La vida me llevó a menstruar, algunas veces sin dolor, otras con mucho dolor; y a embarazarme en dos ocasiones, que francamente fueron experiencias terroríficas, pues mi cuerpo dejó de ser mío. Sentía que cargaba una bomba que iba a contrarreloj, así que abortar dos veces —aunque igual fueron experiencias desconocidas y con miedo— terminó dando alivio: mi cuerpo volvió a ser mío, mi vida cambió de rumbo, pero para bien. Vi amigas tener hijos en la adolescencia y cambiar radicalmente sus existencias; creo que han resignificado la experiencia. Perdí a una de mis mejores amigas por la preeclampsia; dejó huérfana a la que ahora es una adolescente que a veces me pregunto cómo comprende la vida. He acompañado a amigxs y personas desconocidas a abortar, a gestar, a llevar largas y costosas batallas para gestar fracasando en el intento, a maternar, a no querer maternar pero no tener otra opción. Creo que todo esto es lo que ha hecho que gran parte de mi vida hoy se dedique a la defensa de la autonomía corporal para decidir gestar y maternar.
Por esa razón, esta semana he visto una serie de noticias que giran alrededor de estas premisas: una mujer a la que le fue implantado consensuadamente un embrión de una pareja y que se negó a abortar cuando se enteraron de que el futuro bebé tenía una cardiopatía fatal; otra mujer que asesinó a sus hijos presuntamente por un estado de psicosis provocado por el posparto y la maternidad. También películas, como Nightborn, de una mujer que deseaba ser madre pero tiene un hijo que parece ser un monstruo y su estilo de cuidado es desafiado; y dos documentales sobre mujeres tan profundamente afectadas por no poder ser madres que tomaron decisiones que las llevaron a la cárcel (Un hijo propio e Instintos maternales). Luego leí sobre el fracaso que está implicando la criopreservación de óvulos, una práctica que se nos ha vendido como la panacea para cumplir con las expectativas de la vida capitalista y que supuestamente nos permite, a quienes tenemos la posibilidad de gestar, retardar ese proceso.

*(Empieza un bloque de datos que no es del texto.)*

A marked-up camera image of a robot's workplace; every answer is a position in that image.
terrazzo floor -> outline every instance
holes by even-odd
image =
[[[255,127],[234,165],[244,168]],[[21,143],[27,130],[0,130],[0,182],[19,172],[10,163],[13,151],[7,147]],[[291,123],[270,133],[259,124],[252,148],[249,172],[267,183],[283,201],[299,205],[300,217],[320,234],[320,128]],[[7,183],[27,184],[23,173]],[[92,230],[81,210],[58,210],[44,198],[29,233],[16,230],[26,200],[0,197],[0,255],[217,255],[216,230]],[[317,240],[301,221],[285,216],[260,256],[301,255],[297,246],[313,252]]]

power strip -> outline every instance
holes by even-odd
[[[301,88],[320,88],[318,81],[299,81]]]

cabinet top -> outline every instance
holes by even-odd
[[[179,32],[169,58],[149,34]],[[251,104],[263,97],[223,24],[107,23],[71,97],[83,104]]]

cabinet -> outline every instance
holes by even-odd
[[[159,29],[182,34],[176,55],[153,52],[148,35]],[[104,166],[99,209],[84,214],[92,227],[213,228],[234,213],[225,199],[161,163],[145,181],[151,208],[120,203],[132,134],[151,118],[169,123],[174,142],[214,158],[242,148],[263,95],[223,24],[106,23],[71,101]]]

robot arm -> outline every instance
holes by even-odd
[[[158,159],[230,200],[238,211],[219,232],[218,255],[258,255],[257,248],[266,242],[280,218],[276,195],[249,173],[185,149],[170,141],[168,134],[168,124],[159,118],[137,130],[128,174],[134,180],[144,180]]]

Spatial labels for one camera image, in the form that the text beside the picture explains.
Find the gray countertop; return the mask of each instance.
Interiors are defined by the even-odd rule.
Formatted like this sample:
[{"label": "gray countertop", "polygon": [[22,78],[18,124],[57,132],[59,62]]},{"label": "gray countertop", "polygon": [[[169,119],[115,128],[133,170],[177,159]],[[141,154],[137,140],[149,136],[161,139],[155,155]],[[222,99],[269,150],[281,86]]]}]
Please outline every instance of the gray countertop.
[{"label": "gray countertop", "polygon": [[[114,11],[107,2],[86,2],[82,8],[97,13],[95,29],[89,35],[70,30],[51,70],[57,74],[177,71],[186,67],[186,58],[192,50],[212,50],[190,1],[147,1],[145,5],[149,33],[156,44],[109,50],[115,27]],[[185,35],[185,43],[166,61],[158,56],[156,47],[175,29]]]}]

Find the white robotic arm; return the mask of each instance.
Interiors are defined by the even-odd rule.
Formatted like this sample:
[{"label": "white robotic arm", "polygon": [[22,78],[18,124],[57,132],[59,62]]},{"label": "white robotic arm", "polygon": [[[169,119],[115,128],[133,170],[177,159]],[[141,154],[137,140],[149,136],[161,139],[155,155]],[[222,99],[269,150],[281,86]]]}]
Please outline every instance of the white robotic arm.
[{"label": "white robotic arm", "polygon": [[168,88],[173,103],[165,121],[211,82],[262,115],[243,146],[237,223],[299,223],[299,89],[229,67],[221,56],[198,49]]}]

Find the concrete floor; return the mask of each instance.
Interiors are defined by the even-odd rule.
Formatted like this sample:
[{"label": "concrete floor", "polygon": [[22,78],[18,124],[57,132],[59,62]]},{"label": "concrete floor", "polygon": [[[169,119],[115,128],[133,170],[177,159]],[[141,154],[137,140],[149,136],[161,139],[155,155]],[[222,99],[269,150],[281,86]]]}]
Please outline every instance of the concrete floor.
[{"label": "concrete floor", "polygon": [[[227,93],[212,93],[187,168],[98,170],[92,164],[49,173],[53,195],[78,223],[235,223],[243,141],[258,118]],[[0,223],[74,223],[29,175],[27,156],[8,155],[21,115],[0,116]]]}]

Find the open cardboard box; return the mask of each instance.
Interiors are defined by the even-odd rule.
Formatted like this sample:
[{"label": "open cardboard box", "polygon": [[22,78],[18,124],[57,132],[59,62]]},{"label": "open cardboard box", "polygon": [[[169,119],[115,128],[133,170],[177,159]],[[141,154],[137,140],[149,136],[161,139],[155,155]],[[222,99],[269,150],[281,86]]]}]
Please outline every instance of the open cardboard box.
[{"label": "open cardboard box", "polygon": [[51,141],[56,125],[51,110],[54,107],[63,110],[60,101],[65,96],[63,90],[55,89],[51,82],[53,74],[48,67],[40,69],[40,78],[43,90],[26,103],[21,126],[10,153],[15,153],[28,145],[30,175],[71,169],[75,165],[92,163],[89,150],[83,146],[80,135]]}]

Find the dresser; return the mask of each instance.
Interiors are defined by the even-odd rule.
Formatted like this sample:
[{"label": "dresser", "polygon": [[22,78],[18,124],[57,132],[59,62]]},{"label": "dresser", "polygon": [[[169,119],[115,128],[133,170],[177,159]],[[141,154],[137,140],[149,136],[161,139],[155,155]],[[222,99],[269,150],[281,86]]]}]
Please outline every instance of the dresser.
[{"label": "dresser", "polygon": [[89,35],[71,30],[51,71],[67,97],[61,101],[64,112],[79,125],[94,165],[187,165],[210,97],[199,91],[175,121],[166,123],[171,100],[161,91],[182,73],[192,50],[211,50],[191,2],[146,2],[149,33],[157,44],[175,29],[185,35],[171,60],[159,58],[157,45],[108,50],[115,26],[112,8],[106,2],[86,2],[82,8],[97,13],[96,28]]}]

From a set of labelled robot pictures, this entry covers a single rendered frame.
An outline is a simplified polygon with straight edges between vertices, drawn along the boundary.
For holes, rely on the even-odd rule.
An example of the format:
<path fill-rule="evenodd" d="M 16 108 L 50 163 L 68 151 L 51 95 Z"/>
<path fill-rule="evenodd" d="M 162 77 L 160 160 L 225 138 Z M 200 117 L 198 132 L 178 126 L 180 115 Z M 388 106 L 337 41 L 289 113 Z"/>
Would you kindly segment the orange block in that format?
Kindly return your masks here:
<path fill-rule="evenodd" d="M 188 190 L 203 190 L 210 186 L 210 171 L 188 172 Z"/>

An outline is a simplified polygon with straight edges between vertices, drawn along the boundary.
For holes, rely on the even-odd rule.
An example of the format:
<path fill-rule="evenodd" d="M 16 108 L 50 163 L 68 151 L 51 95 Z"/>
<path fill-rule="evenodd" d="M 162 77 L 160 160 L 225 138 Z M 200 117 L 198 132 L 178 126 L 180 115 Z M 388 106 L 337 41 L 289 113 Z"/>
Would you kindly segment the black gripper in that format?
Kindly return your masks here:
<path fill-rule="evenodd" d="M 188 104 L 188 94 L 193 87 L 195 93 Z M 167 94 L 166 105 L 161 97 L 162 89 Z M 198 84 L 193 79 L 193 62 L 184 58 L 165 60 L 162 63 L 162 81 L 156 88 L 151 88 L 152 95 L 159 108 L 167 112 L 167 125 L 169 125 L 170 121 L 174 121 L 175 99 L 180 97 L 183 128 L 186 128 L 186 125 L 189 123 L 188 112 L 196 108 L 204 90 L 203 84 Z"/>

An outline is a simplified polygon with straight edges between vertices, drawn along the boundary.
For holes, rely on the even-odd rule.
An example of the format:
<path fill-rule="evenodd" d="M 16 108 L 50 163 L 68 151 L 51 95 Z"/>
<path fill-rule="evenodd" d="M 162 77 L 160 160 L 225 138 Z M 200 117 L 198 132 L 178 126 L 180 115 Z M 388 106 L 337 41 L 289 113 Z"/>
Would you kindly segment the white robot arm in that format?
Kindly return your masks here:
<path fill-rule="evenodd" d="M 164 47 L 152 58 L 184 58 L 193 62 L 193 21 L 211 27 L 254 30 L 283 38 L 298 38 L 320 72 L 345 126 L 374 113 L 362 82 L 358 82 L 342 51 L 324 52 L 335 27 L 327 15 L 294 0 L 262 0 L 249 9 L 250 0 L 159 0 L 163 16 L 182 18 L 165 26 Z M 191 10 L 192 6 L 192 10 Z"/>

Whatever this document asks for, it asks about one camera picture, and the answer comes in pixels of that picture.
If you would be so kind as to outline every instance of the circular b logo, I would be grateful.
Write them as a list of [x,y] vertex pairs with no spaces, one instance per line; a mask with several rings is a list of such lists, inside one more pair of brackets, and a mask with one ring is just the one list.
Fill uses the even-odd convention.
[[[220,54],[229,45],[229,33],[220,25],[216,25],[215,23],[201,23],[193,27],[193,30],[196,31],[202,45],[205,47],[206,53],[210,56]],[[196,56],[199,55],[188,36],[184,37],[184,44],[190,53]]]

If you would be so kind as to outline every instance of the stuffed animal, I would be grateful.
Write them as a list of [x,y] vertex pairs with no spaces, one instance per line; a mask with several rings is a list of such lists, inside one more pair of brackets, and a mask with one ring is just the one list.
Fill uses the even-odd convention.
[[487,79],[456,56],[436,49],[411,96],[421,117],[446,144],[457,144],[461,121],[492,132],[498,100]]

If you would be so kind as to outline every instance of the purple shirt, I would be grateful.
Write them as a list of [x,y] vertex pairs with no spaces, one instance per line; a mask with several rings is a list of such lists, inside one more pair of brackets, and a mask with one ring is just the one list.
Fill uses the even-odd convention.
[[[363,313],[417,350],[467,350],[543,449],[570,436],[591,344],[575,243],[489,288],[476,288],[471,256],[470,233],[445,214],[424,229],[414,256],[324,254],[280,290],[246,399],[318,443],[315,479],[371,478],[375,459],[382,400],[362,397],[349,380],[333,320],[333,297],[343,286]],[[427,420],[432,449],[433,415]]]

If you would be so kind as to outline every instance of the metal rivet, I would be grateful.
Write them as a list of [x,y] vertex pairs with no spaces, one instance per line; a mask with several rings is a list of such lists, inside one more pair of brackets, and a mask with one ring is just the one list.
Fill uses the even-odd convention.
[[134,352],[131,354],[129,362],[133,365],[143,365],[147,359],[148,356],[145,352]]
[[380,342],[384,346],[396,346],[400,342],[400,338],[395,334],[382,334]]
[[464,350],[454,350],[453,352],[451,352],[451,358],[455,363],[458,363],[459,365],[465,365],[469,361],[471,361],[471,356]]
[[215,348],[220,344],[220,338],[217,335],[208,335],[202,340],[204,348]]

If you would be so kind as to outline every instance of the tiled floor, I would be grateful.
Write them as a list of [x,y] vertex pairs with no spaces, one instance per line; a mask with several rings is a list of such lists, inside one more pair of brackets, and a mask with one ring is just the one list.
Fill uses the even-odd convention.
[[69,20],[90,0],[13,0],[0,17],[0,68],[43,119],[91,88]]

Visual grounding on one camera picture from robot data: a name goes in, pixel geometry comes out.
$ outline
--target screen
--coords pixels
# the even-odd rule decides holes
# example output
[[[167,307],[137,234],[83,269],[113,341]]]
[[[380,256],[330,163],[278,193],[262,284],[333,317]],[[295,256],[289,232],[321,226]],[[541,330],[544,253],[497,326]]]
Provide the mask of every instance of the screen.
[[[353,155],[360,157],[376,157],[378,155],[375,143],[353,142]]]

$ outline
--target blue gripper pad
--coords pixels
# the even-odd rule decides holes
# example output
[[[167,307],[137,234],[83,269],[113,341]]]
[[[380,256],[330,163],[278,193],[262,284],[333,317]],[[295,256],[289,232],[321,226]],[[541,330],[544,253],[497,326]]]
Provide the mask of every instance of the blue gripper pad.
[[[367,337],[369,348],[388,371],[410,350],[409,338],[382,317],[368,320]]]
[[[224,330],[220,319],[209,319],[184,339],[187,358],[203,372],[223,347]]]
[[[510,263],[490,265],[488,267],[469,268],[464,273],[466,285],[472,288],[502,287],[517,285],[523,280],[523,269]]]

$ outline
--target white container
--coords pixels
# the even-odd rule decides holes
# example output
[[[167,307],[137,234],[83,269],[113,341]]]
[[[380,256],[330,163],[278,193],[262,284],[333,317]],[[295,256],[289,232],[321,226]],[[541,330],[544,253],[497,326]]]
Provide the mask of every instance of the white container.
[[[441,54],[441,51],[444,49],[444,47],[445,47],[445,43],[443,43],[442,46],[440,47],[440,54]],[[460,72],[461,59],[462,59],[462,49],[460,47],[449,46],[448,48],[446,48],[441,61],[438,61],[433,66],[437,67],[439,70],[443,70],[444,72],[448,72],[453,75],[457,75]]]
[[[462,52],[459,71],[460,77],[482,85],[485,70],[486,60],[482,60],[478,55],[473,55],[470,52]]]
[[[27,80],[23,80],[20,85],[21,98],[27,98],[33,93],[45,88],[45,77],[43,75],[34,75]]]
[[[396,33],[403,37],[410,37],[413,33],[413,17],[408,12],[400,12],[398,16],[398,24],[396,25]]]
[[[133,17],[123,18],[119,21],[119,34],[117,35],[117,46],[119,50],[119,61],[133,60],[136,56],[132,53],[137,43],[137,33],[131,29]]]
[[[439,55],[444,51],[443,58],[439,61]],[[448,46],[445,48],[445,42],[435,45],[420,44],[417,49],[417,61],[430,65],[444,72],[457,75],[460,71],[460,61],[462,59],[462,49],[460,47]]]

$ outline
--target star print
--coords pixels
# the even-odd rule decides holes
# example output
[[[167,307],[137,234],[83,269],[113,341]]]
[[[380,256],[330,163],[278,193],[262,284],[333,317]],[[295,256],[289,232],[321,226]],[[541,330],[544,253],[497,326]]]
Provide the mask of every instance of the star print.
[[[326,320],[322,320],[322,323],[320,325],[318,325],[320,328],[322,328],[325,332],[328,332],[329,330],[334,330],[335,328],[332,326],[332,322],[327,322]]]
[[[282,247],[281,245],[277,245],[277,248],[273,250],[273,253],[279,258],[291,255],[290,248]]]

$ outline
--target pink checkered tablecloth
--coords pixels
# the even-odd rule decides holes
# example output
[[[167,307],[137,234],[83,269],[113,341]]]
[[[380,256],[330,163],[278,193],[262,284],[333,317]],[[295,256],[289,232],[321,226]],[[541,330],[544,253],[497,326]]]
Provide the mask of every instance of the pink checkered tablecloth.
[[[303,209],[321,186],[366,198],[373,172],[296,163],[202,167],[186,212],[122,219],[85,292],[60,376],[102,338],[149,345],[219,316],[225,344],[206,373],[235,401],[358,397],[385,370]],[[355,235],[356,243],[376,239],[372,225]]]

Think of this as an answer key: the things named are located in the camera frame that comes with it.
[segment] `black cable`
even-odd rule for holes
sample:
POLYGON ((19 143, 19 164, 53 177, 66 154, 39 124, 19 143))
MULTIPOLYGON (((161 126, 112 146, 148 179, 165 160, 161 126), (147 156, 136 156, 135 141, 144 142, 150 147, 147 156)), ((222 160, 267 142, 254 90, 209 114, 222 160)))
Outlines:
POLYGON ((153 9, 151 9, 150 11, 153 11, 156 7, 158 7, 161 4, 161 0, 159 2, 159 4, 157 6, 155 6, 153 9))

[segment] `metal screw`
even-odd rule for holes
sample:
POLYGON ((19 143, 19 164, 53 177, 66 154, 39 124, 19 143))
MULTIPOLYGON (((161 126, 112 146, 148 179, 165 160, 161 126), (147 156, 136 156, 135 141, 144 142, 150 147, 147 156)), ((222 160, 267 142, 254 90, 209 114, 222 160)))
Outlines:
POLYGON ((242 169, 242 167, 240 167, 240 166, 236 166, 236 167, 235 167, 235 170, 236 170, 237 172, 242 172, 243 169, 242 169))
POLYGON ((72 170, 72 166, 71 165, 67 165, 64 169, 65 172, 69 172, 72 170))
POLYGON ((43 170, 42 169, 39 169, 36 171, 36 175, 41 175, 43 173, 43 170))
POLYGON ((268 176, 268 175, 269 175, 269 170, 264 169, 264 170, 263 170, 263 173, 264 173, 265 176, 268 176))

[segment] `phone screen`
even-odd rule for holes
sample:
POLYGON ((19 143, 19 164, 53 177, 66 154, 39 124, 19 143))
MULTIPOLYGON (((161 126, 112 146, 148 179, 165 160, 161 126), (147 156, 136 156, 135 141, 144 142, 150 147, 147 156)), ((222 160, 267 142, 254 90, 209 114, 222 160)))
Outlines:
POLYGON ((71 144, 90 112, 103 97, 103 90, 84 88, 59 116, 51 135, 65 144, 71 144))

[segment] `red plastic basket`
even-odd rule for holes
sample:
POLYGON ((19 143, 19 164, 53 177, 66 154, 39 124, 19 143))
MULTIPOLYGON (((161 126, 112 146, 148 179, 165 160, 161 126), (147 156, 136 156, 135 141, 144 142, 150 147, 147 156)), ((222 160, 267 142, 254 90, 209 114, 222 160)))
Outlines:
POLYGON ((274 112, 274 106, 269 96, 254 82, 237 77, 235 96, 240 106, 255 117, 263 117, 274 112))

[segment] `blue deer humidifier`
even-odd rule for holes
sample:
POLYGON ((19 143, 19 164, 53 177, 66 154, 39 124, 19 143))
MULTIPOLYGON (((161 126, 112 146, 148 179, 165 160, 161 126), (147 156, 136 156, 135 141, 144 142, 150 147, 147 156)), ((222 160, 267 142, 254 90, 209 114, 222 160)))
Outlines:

En nuestro presente, la gestación y la maternidad continúan siendo destinos infranqueables para muchas personas que nos negamos a complejizar. Queremos seguir aferrándonos a que son procesos sencillos y felices que le dan plenitud a las personas. Con tal de tener un hijo de sangre o al menos un bebé, estamos dispuestas a darlo todo, aunque en dicho proceso se pierda la vida. Y la soledad de la maternidad nos lleva a lugares mentales y reales inimaginables.
Espero que todo esto que escuchamos y miramos nos lleve a tener conversaciones más profundas que solo la romantización de estos procesos.